15/08/2024
🇮🇳 On 14th August, on the eve of India’s independence day, hundreds of thousands of women all over West Bengal and India took to ‘occupying’ the streets late at night to protest sexual assault and violence against women.
The protests started in response to the gruesome r**e and murder of a trainee doctor in Kolkata’s R.G. Kar Medical College & Hospital, and allegations of attempted cover up by powerful institutional forces.
The protestors have asserted women’s rights to exist freely without the fear of violence in all public spaces and at all hours. Many protests have been organised across different neighbourhoods of Kolkata and even smaller cities and towns across West Bengal and India. This is a change from the general focus on metropoles where these movements have been more prominent previously.
Even as the protests were organised many have pointed to the systemic challenges faced by the majority of women. Public transit would be unavailable at late night for women to commute, which remains a systemic obstacle for women’s free movement at night. In most protest locations, there would be no public toilets for women to access.

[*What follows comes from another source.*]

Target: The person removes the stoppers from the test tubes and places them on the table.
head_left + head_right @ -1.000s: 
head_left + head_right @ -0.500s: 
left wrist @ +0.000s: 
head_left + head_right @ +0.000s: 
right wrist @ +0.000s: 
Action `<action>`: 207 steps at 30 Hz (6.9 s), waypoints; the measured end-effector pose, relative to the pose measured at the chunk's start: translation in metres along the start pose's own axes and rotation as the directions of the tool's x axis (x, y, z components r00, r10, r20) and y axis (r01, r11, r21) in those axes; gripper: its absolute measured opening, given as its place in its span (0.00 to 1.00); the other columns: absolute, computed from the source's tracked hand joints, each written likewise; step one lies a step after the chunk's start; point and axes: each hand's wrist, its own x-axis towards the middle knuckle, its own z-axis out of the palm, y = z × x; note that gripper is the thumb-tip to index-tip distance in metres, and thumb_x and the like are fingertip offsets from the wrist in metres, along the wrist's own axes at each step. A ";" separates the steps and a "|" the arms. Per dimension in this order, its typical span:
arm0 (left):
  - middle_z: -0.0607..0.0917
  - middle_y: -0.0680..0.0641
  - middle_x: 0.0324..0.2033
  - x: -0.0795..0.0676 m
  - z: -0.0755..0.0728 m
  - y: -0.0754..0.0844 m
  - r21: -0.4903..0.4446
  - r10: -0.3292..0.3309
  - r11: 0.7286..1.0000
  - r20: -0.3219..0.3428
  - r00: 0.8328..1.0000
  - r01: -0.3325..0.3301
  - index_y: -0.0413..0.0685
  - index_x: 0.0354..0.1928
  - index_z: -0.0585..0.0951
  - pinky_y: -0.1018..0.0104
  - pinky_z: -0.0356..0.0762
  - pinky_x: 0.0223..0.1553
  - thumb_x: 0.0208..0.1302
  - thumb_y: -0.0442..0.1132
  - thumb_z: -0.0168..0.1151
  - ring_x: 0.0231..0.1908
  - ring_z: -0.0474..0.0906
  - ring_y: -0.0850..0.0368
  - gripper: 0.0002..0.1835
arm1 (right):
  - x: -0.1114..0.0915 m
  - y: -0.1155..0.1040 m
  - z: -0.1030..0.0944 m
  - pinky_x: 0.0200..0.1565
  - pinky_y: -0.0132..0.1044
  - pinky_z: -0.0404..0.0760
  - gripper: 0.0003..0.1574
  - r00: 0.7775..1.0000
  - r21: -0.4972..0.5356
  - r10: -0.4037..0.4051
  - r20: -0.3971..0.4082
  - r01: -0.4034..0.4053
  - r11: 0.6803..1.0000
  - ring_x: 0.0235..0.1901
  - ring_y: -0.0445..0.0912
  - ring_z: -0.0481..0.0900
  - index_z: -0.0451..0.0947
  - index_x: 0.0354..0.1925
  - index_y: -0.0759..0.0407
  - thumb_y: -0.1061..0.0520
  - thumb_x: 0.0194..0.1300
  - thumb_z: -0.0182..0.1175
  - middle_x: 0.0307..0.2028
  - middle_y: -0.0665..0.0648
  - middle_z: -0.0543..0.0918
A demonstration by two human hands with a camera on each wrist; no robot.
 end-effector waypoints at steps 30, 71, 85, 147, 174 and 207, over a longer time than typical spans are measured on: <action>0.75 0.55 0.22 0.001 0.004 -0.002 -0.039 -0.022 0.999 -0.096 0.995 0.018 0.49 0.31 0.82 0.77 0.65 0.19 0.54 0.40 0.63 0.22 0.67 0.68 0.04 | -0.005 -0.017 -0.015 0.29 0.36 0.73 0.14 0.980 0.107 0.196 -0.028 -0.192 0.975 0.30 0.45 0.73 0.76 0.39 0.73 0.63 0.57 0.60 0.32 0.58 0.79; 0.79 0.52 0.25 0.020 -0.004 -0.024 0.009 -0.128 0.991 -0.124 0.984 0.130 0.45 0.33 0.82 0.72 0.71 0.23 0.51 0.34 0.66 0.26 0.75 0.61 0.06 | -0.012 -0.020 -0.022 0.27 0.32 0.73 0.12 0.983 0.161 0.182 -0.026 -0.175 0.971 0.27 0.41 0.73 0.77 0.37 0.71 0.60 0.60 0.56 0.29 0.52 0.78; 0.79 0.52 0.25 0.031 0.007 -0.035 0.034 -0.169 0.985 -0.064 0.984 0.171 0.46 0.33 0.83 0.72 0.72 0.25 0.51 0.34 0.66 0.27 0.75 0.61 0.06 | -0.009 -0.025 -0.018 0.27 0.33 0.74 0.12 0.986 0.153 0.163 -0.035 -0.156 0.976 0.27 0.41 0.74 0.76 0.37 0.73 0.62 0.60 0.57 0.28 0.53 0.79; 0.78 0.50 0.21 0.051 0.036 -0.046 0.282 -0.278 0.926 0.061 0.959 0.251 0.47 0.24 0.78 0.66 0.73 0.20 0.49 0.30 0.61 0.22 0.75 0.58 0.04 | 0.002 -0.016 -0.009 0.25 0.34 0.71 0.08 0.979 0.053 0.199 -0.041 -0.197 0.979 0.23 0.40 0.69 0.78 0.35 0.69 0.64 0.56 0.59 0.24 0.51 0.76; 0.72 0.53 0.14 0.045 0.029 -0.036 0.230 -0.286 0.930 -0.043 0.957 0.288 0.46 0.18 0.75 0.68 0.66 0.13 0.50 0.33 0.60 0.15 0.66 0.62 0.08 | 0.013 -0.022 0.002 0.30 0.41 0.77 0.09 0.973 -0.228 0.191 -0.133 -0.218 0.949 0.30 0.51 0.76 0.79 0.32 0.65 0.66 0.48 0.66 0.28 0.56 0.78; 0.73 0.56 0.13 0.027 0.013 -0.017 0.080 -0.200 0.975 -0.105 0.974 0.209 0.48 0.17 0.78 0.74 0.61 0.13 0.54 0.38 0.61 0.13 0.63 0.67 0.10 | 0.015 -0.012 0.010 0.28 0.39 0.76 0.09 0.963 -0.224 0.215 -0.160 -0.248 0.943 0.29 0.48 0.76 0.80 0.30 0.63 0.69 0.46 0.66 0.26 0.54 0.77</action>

Others pointed out to the existence of ‘r**e culture’ in schools, universities, homes, and workplaces. This includes regular hostile remarks at women for their clothes or their bodies, silencing of women when they speak out about their experiences, and general attacks against women’s rights.
We hope that the movement will sustain beyond the limited media cycles and proliferate into the political culture of India. Only then we can begin the task of dismantling patriarchy and capitalism.
How can women ‘take back’ the night? The emergence of capitalism has been made possible through violence against women and forcing them into ‘domesticity’. This violence becomes visible when women are seen transgressing those boundaries by infringing upon the domain of women. The eradication of these structures are increasingly necessary.
The mass upsurge of people’s anger against sexual violence has finally erupted onto the streets.